#### [What is expected]
When the data below is printed, every line must match exactly and the images must be absent.

___ Data extract

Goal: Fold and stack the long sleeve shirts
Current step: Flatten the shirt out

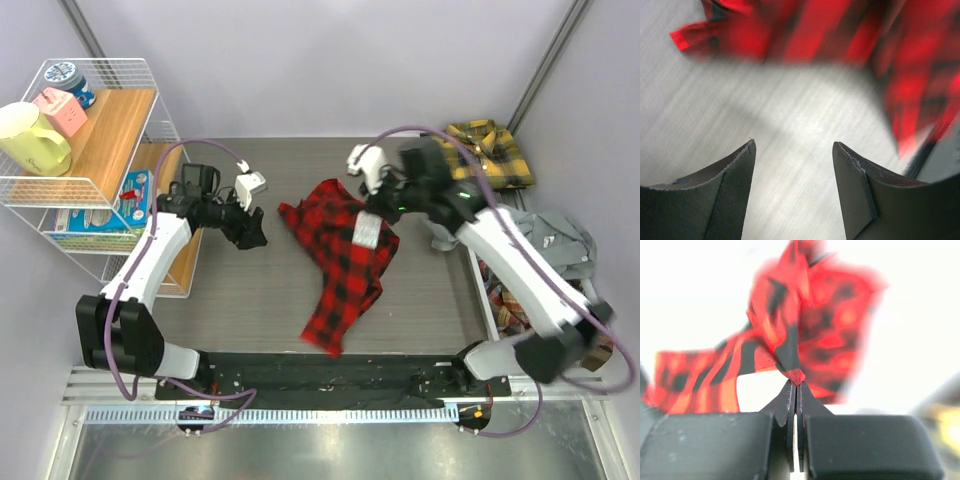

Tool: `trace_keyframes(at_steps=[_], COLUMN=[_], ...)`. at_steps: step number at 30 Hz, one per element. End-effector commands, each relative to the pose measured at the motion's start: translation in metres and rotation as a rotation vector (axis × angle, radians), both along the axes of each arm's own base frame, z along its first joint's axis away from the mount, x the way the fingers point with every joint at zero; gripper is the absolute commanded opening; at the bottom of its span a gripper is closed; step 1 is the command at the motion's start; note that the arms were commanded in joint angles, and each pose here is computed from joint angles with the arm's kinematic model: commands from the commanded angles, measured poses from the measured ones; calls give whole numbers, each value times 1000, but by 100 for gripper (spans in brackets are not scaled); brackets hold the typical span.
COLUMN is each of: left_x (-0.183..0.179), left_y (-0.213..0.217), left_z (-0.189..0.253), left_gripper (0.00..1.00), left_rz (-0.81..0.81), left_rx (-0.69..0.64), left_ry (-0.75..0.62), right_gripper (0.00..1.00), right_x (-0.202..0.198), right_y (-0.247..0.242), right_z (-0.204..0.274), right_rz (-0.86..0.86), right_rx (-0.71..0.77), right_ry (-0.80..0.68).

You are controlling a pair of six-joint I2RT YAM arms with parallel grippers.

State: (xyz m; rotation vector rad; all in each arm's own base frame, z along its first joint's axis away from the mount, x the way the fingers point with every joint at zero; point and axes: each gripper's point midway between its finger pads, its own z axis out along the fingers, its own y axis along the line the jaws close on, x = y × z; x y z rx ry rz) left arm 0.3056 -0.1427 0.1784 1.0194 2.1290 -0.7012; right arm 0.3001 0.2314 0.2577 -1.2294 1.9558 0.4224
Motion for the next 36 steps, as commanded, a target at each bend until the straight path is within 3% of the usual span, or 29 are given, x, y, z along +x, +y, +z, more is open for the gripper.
trace_keyframes(at_steps=[1, 7, 11, 14, 16, 23, 27, 31, 36], left_x=[30, 73, 107, 116, 118, 104, 118, 121, 105], left_y=[-11, -33, -46, -58, -68, -137, -180, -218, -239], left_z=[-5, -17, -2, -4, -1, -9, -10, -21, -53], left_gripper=[65, 66, 66, 66, 66, 68, 68, 69, 70], left_rz=[-156, -198, -158, -166, -188, -432, -504, -587, -804], left_rx=[22, 61, 12, -34, -51, 23, 12, 19, 117], left_ry=[-175, -282, -358, -323, -326, -446, -478, -516, -605], right_gripper=[1, 1, 1, 1, 1, 1, 1, 1, 1], right_x=[-10, -21, -34, -59, -78, -147, -189, -213, -205], right_y=[-84, -128, -135, -121, -105, -104, -120, -131, -135], right_z=[107, 178, 192, 186, 163, 66, -13, -57, -69], right_rz=[-108, -262, -260, -157, -49, 46, 102, 123, 91], right_rx=[-178, -202, -185, -91, -37, 29, -62, -111, -147], right_ry=[-431, -657, -701, -650, -556, -252, -46, 73, 79])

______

#### [Task solution]
Goal: Fold and stack the long sleeve shirts
Current step: Flatten the shirt out


Tool: `trace_keyframes(at_steps=[_], COLUMN=[_], ...)`. at_steps: step number at 30 Hz, one per element. End-effector commands, each relative to the pose measured at the motion's start: translation in metres and rotation as a rotation vector (axis × angle, radians), both along the axes of each arm's own base frame, z along its first joint's axis away from the mount, x the way the fingers point with every joint at zero; gripper is the absolute commanded opening; at the bottom of its span a gripper is closed; step 1 is the command at the motion's start; note that the arms were commanded in joint angles, and each pose here is computed from joint angles with the arm's kinematic model: commands from the commanded angles, measured poses from the measured ones; calls give whole numbers, each value times 1000, but by 100 for gripper (spans in brackets are not scaled); brackets hold the typical span.
COLUMN is each of: left_x (-0.183..0.179), left_y (-0.213..0.217), left_z (-0.189..0.253), left_gripper (0.00..1.00), left_rz (-0.81..0.81), left_rx (-0.69..0.64), left_ry (-0.75..0.62), right_gripper (0.00..1.00), right_x (-0.202..0.198), right_y (-0.247..0.242), right_z (-0.204..0.274), right_rz (-0.86..0.86), right_rx (-0.71..0.77), right_ry (-0.80..0.68).

You are controlling a pair of six-joint I2RT YAM arms with parallel grippers.

State: (xyz m; rotation vector rad; all in each arm's own base frame, z along its first joint's axis away from the mount, x the way the fingers point with every joint at zero; point and axes: each gripper's point midway between its finger pads, its own z axis out along the fingers, its own y axis along the line the jaws close on, x = y × z; x y z rx ry rz) left arm 0.3056 -0.1427 0.1784 1.0194 2.1290 -0.7012; right arm 0.3001 0.2314 0.2577 -1.2294 1.9558 0.4224
Motion for the next 36 steps, as commanded, a target at each bend until the straight path is within 3% of the usual span, or 29 are given, x, y, z along +x, +y, +z, more is open for the gripper.
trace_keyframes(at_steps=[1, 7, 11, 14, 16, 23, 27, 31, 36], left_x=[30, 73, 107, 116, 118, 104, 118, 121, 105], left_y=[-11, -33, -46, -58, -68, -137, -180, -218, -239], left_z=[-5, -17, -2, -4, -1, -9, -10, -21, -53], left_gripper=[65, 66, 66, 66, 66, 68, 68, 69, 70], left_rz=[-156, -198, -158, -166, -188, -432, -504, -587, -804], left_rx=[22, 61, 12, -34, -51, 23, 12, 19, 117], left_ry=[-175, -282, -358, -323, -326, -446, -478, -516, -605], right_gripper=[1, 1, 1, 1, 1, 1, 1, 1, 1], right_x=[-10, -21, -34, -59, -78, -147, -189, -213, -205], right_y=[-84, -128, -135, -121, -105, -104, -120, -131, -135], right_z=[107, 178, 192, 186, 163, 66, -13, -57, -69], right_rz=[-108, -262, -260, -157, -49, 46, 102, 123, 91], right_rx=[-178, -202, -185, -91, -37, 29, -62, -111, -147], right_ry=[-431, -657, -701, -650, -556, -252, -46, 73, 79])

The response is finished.